**Exercise details**
Each line of the listing should be reproduced exactly.

▬▬▬

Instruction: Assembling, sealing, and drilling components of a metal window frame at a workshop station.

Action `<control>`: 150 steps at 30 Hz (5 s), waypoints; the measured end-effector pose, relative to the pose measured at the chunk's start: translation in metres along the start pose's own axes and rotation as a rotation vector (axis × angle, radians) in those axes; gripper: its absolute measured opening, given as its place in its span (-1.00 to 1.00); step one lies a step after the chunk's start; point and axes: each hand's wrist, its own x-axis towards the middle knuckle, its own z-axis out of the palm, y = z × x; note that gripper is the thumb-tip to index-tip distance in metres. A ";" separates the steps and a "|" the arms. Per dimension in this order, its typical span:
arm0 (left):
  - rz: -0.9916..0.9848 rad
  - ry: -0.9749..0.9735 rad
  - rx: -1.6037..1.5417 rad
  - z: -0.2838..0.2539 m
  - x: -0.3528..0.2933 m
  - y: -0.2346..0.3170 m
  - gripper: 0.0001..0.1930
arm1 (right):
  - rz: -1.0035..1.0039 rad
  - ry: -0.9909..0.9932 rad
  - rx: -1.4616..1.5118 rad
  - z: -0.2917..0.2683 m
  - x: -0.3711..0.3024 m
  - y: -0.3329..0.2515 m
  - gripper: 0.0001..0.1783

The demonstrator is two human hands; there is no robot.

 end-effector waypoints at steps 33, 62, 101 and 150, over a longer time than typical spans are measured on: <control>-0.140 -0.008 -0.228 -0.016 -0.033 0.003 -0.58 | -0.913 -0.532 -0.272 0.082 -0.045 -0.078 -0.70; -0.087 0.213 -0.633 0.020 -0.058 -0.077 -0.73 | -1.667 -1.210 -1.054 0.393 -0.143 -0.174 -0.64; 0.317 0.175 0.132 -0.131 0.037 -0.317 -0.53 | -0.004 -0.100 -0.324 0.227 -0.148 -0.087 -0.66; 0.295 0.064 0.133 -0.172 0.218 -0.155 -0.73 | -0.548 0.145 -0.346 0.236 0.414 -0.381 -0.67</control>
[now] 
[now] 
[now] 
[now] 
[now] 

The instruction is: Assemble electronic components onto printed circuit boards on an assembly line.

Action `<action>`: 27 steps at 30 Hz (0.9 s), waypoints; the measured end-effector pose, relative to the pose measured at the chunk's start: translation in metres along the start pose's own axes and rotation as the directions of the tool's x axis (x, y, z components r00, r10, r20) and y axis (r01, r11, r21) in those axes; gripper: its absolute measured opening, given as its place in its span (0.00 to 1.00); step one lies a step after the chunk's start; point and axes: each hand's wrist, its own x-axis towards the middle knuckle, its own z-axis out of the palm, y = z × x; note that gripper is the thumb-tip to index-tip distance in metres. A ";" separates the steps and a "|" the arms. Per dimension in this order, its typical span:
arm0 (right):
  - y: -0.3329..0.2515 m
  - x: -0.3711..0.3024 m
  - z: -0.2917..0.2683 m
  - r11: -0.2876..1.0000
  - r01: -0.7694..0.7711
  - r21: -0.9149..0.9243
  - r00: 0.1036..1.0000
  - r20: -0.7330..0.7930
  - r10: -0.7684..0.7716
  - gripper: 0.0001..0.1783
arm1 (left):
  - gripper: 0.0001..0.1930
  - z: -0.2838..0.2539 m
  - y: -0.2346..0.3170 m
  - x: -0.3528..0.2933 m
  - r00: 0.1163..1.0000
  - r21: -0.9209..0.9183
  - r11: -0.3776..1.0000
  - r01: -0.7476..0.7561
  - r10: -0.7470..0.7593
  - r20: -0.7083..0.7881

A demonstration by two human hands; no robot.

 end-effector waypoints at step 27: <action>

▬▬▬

**Written reply**
Instruction: Assembling, sealing, and drilling components of a metal window frame at a workshop station.

Action `<control>`: 150 steps at 30 Hz (5 s), waypoints; the measured end-effector pose, relative to the pose measured at the chunk's start: translation in metres along the start pose's own axes and rotation as a rotation vector (axis × angle, radians) in those axes; gripper: its absolute measured opening, given as its place in its span (-1.00 to 1.00); step one lies a step after the chunk's start; point and axes: each hand's wrist, its own x-axis towards the middle knuckle, its own z-axis out of the palm, y = z × x; note that gripper is the thumb-tip to index-tip distance in metres. A ";" separates the steps and a "|" the arms. Per dimension in this order, its typical span:
arm0 (left):
  - rz: -0.9916..0.9848 rad
  - ry: -0.9749..0.9735 rad
  - rx: -1.6037..1.5417 rad
  - z: -0.2838..0.2539 m
  - x: -0.3528..0.2933 m
  - y: -0.2346..0.3170 m
  - gripper: 0.0001..0.1930
arm1 (right):
  - rz: -1.0035..1.0039 rad
  - ry: -0.9909..0.9932 rad
  - rx: -1.4616..1.5118 rad
  - z: -0.2917..0.2683 m
  - x: -0.3711..0.3024 m
  - y: -0.3329..0.2515 m
  - gripper: 0.0001..0.1783

The demonstrator is two human hands; there is no robot.

 end-effector waypoints at steps 33, 62, 101 and 150, over a longer time than typical spans are measured on: <control>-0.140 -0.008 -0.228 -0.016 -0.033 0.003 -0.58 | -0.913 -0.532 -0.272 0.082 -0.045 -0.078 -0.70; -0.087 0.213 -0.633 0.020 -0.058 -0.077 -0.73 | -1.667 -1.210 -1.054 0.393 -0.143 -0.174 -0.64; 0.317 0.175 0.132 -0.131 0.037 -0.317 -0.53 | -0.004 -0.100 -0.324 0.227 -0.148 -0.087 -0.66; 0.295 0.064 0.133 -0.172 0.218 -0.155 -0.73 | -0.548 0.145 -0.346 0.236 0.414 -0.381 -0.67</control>
[now] 
[now] 
[now] 
[now] 
[now] 

The instruction is: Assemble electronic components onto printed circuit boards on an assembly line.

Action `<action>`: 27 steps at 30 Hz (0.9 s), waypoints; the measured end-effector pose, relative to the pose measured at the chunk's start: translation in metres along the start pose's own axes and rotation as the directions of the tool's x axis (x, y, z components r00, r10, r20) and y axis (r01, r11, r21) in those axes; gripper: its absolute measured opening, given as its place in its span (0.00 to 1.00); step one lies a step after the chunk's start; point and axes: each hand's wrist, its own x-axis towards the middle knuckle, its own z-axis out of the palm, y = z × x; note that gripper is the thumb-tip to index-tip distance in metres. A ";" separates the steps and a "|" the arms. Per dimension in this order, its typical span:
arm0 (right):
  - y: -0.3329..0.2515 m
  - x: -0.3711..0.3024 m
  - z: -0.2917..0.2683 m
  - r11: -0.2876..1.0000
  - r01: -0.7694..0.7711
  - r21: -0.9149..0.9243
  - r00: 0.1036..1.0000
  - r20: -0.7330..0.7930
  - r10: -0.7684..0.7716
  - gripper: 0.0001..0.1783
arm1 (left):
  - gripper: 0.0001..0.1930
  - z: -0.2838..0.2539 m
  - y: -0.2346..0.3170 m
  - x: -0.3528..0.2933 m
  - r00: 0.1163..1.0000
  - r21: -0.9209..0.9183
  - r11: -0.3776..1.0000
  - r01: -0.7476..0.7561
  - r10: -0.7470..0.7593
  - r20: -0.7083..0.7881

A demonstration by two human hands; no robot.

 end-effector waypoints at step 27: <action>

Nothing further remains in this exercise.